* What is required *
Would it be possible to write out each entry below exactly, without the pictures?

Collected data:
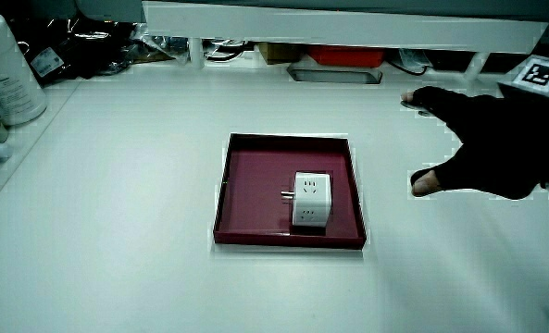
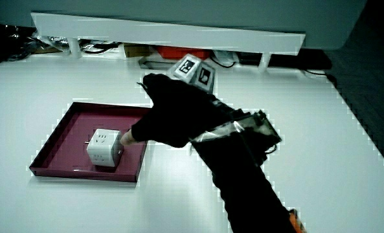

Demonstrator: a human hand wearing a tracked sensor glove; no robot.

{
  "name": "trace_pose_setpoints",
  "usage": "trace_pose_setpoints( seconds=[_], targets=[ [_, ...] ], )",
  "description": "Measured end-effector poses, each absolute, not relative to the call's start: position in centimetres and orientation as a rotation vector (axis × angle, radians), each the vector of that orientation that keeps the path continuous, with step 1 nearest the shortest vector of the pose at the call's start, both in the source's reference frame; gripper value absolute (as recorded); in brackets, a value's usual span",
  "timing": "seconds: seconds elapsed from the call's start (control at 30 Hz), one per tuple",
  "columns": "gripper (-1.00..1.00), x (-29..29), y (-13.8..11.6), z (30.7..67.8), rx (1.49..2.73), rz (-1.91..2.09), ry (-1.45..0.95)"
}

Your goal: Pick socket

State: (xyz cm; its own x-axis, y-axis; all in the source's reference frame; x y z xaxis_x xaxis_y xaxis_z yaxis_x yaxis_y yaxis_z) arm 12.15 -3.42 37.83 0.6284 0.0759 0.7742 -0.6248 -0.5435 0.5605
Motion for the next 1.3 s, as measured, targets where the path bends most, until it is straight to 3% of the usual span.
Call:
trace_pose_setpoints(
  seconds=[0.33,0.37,0.77,1.3],
  targets=[
    [0.0,8.1,-3.8,42.4,1.954,0.895,-0.566],
    [0.0,7.8,-4.0,42.5,2.068,0.87,-0.626],
    [0.0,4.1,-3.9,46.3,1.991,0.852,-0.594],
    [0.0,2.0,-3.5,49.9,1.985,0.79,-0.554]
  ],
)
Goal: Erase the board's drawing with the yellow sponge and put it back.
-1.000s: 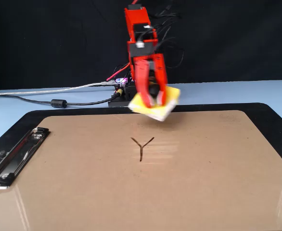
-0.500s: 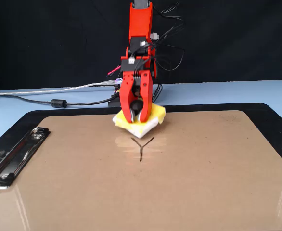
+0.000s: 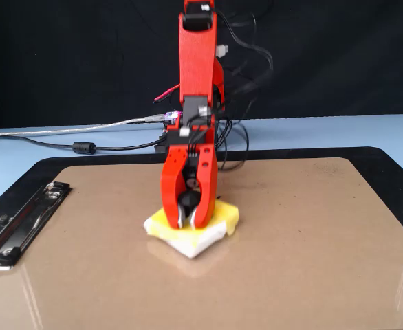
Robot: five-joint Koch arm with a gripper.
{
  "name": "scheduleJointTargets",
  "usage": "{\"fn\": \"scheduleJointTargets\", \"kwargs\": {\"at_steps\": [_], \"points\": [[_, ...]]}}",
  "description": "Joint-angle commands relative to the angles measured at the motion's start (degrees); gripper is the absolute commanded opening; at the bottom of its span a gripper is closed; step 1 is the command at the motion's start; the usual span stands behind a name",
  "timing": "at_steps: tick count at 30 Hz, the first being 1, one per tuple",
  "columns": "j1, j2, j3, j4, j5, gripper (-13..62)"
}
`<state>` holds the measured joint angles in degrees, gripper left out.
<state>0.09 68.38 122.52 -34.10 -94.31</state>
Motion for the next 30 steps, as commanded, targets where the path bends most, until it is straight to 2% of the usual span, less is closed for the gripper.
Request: {"fn": "scheduleJointTargets", "kwargs": {"at_steps": [1,6,9,12,19,21,23,25,30], "points": [[0.7,3.2,5.7,-1.1,-0.1,-8.1],[0.4,28.7,32.5,-0.8,-0.1,-8.1],[0.1,37.3,41.6,-0.4,0.0,-8.1],[0.2,34.6,39.6,-0.6,0.1,-8.1],[3.6,2.2,7.9,-1.3,0.6,-8.1],[3.4,-2.9,1.6,-1.9,0.6,-8.1],[3.3,-1.9,3.6,-3.1,0.7,-8.1],[2.7,4.9,12.1,-5.2,0.7,-8.1],[-5.4,30.8,37.4,-5.5,0.5,-8.1]]}}
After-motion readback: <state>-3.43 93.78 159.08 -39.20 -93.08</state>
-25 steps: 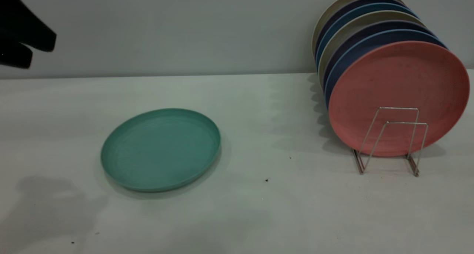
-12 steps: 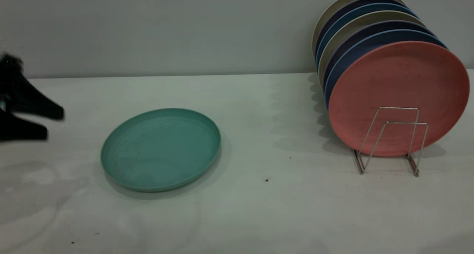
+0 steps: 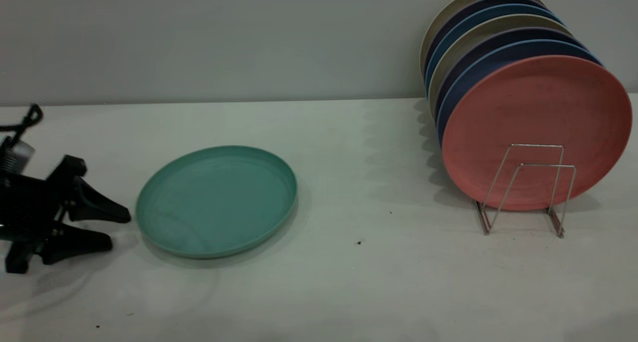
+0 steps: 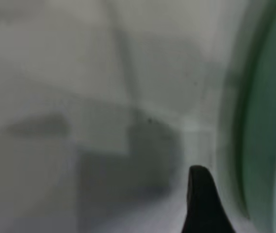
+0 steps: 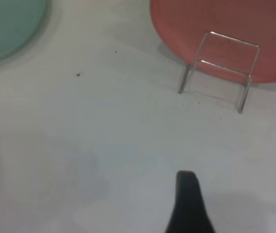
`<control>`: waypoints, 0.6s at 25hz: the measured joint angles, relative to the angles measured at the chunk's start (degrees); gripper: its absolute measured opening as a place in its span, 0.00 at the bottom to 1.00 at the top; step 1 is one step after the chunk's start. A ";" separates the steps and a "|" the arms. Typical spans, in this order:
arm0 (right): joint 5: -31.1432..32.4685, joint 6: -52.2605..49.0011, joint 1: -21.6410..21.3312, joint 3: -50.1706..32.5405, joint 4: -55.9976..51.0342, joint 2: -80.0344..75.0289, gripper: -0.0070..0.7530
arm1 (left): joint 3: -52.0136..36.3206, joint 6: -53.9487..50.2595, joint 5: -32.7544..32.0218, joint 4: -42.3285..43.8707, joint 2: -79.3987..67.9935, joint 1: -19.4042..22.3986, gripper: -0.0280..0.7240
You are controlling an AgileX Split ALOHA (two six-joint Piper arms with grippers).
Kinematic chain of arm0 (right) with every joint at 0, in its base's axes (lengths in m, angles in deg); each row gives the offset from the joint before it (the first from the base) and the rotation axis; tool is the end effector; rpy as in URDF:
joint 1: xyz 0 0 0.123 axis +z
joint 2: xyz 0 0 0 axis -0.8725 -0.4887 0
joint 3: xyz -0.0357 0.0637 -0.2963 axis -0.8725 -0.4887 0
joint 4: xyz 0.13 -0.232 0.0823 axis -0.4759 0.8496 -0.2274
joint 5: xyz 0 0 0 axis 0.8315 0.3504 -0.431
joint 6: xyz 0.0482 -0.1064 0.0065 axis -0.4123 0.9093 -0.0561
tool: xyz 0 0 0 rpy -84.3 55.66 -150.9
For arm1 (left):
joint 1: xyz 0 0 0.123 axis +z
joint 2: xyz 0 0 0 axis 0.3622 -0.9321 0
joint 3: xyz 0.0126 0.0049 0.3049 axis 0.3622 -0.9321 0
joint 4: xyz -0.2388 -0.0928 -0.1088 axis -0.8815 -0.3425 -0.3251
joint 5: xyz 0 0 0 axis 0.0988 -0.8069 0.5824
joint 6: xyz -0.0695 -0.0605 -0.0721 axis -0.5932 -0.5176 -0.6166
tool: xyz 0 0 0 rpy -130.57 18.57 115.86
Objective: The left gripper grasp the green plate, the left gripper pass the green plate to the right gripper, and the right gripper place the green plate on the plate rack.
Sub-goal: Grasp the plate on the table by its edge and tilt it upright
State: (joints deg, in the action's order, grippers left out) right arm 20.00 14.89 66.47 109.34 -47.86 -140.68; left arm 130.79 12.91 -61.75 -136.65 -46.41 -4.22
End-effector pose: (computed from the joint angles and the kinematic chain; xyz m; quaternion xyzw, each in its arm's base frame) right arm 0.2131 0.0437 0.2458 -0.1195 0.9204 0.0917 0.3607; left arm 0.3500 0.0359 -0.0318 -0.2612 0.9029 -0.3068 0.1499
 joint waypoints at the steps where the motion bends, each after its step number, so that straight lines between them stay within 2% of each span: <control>1: 0.00 0.00 0.00 0.00 0.00 0.00 0.75 | 0.30 0.17 0.00 -0.24 -0.44 -0.45 0.66; 7: 0.00 0.00 0.00 0.00 0.00 0.00 0.75 | 2.69 0.50 0.93 -0.56 -0.93 -2.86 0.66; 15: 0.00 0.00 0.00 0.00 -0.04 0.00 0.75 | 5.16 0.02 5.66 -0.71 -0.96 -6.54 0.66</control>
State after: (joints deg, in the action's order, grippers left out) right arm 20.00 14.89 66.47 109.34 -47.91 -140.68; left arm 135.95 12.93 -56.09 -137.37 -47.37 -10.76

* Written answer *
Demonstrator: a human hand wearing a tracked sensor glove; no robot.

{
  "name": "trace_pose_setpoints",
  "usage": "trace_pose_setpoints( seconds=[_], targets=[ [_, ...] ], )",
  "description": "Measured end-effector poses, each absolute, not relative to the call's start: position in centimetres and orientation as a rotation vector (axis × angle, radians), each the vector of that orientation that keeps the path continuous, with step 1 nearest the shortest vector of the pose at the call's start, both in the source's reference frame; gripper value absolute (as recorded); in brackets, a value's usual span",
  "timing": "seconds: seconds elapsed from the call's start (control at 30 Hz), one per tuple",
  "columns": "gripper (-1.00..1.00), x (-29..29), y (-13.8..11.6), z (30.7..67.8), rx (1.49..2.73), rz (-1.91..2.09), ry (-1.45..0.95)"
}

Your goal: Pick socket

State: (xyz cm; its own x-axis, y-axis; all in the source's reference frame; x y z xaxis_x xaxis_y xaxis_z yaxis_x yaxis_y yaxis_z) arm 12.15 -3.42 37.83 0.6284 0.0759 0.7742 -0.6248 -0.5435 0.5605
Motion for the next 1.3 s, as measured, targets where the path bends most, until it is straight to 3% of the usual span.
Call:
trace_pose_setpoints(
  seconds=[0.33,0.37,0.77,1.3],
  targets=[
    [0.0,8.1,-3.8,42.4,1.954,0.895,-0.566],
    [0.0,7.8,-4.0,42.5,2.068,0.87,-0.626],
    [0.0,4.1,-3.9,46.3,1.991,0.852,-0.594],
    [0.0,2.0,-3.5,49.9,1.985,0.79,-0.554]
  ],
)
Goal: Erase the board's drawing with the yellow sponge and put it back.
-1.000s: 
-0.500s: 
+0.000s: 
Robot: five-joint Koch arm with a gripper.
{
  "name": "scheduleJointTargets",
  "usage": "{\"fn\": \"scheduleJointTargets\", \"kwargs\": {\"at_steps\": [_], \"points\": [[_, ...]]}}",
  "description": "Joint-angle commands relative to the angles measured at the motion's start (degrees); gripper is the absolute commanded opening; at the bottom of its span a gripper is closed; step 1 is the command at the motion's start; the usual span stands behind a name",
  "timing": "at_steps: tick count at 30 Hz, the first being 1, one per tuple",
  "columns": "j1, j2, j3, j4, j5, gripper (-13..62)"
}
`<state>` holds the measured joint angles in degrees, gripper left out.
<state>0.09 68.38 122.52 -34.10 -94.31</state>
Motion for the next 30 steps, as commanded, targets where the path bends most, until it is straight to 2% of the usual span, less is closed for the gripper.
Request: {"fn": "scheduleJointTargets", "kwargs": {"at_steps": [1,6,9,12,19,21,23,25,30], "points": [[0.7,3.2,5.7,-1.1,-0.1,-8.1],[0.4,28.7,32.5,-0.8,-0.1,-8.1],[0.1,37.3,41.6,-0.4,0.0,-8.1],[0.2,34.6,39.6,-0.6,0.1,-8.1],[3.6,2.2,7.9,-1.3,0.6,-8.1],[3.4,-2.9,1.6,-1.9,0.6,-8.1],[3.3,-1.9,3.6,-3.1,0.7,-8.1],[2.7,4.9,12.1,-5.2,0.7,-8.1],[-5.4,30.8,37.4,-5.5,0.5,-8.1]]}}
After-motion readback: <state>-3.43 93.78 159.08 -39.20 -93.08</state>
-25 steps: 
-12 steps: 
+0 steps: 
+0 steps: 
+0 steps: 
`<control>`: waypoints, 0.6s at 25hz: the measured joint angles, relative to the angles measured at the chunk's start (degrees); gripper: its absolute measured opening as a place in its span, 0.00 at the bottom to 1.00 at the top; step 1 is one step after the chunk's start. A ";" separates the steps and a "|" the arms. Typical spans, in this order:
arm0 (right): joint 5: -31.1432..32.4685, joint 6: -52.2605..49.0011, joint 1: -21.6410..21.3312, joint 3: -50.1706..32.5405, joint 4: -55.9976..51.0342, joint 2: -80.0344..75.0289, gripper: -0.0070..0.7530
arm1 (left): joint 3: -52.0136..36.3206, joint 6: -53.9487..50.2595, joint 5: -32.7544..32.0218, joint 4: -42.3285..43.8707, joint 2: -79.3987..67.9935, joint 1: -19.4042..22.3986, gripper: -0.0280..0.7240
You are controlling an AgileX Split ALOHA (two six-joint Piper arms with grippers).
Kinematic chain of arm0 (right) with every joint at 0, in its base's axes (lengths in m, angles in deg); each row gives the offset from the joint before it (the first from the base) and the rotation axis; tool is the end effector; rpy as in URDF:
joint 1: xyz 0 0 0.123 axis +z
joint 2: xyz 0 0 0 axis -0.8725 -0.4887 0
joint 3: xyz -0.0357 0.0637 -0.2963 axis -0.8725 -0.4887 0
joint 4: xyz 0.13 -0.232 0.0823 axis -0.4759 0.8496 -0.2274
joint 5: xyz 0 0 0 axis 0.8315 0.3504 -0.431
joint 6: xyz 0.0482 -0.1064 0.0065 axis -0.4123 0.9093 -0.0561
tool: xyz 0 0 0 rpy -84.3 55.66 -150.9
For arm1 (left):
joint 1: xyz 0 0 0.123 axis +z
joint 2: xyz 0 0 0 axis 0.3622 -0.9321 0
joint 3: xyz 0.0126 0.0049 0.3049 axis 0.3622 -0.9321 0
joint 4: xyz -0.2388 -0.0928 -0.1088 axis -0.8815 -0.3425 -0.3251
joint 5: xyz 0 0 0 axis 0.0988 -0.8069 0.5824
joint 6: xyz -0.0695 -0.0605 -0.0721 axis -0.5932 -0.5176 -0.6166
tool: xyz 0 0 0 rpy -130.57 18.57 115.86
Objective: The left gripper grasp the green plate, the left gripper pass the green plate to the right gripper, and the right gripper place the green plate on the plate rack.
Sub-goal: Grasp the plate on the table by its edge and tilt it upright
State: (joints deg, in the action's order, grippers left out) right arm 20.00 14.89 66.47 109.34 -47.86 -140.68; left arm 130.79 12.91 -61.75 -136.65 -46.41 -4.22
End-effector pose: (computed from the joint angles and the kinematic chain; xyz m; quaternion xyzw, each in its arm's base frame) right arm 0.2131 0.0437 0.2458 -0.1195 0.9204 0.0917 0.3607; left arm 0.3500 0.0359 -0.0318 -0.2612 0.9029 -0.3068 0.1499
 joint waypoints at the steps where the motion bends, each after its step number, so that straight lines between them stay within 2% of each span: <control>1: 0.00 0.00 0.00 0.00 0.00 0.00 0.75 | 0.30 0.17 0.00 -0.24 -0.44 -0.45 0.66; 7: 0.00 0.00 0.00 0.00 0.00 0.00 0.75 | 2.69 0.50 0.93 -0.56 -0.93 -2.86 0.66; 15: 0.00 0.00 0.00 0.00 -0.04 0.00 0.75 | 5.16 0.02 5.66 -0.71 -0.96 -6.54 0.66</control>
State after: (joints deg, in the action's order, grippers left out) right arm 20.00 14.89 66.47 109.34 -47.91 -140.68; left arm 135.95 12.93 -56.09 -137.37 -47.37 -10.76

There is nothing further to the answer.